_Exercise_: Here is a listing; work out how many of its lines contain the word "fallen", and state only that number.

┄┄┄┄┄┄┄┄┄┄┄┄┄┄┄┄┄┄┄┄

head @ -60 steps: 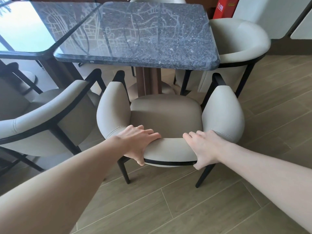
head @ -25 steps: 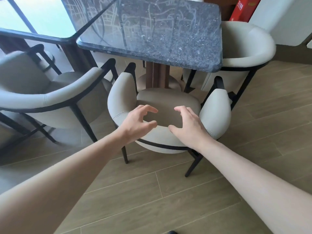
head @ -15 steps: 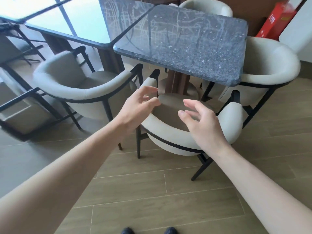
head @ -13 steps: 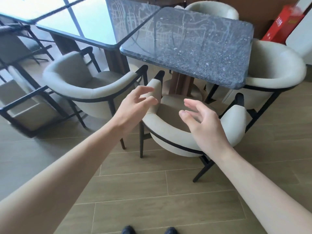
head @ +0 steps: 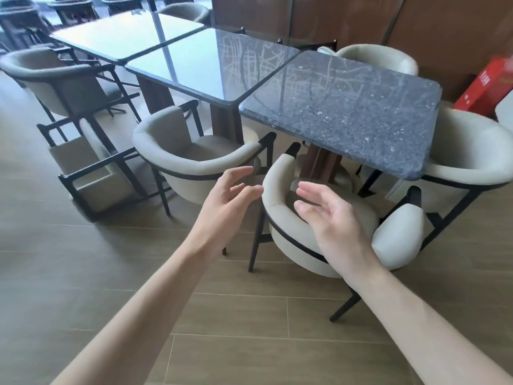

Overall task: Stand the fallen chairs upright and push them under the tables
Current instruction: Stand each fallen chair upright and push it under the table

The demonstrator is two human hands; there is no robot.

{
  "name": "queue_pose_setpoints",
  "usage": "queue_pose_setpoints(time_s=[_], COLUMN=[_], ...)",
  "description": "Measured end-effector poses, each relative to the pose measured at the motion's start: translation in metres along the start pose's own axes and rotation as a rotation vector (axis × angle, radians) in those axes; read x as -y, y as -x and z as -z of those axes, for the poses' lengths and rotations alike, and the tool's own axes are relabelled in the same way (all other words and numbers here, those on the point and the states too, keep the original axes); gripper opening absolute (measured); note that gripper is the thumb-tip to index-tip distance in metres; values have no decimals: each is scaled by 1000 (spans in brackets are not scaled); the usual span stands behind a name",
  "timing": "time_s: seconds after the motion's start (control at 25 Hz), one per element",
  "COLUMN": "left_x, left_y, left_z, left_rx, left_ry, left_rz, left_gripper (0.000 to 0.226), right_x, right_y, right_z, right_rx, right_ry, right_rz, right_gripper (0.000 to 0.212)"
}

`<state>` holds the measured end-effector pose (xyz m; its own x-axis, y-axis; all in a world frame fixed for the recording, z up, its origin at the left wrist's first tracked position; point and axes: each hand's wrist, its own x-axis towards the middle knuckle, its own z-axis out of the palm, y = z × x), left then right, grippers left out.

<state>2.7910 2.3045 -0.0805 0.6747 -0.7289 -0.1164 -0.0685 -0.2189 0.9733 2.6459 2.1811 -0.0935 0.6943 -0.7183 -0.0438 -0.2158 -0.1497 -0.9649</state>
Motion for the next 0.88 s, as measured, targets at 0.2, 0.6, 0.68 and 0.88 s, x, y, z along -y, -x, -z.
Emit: queue_pose_setpoints(time_s=[0.2, 0.6, 0.68, 0.88], left_x=[-8, 5, 11, 24], left_y=[0, -29, -42, -102], left_z=[45, 127, 135, 146], left_rx=[-5, 60, 74, 95], left_ry=[19, 22, 31, 38], left_rz=[-66, -85, -85, -83], left_gripper=[38, 49, 49, 47], right_x=[33, 56, 57, 47], right_y=[3, -4, -17, -76], right_z=[-39, -103, -111, -127], right_rx=[-39, -198, -229, -270], right_ry=[-43, -94, -97, -111], right_rz=[48, 10, -7, -41], right_gripper=[33, 30, 28, 27])
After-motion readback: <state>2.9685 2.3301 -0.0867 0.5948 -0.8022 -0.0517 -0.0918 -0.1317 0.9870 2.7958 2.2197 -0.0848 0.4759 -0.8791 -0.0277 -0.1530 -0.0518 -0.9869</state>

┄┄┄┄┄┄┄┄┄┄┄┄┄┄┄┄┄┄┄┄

_Written answer_: 2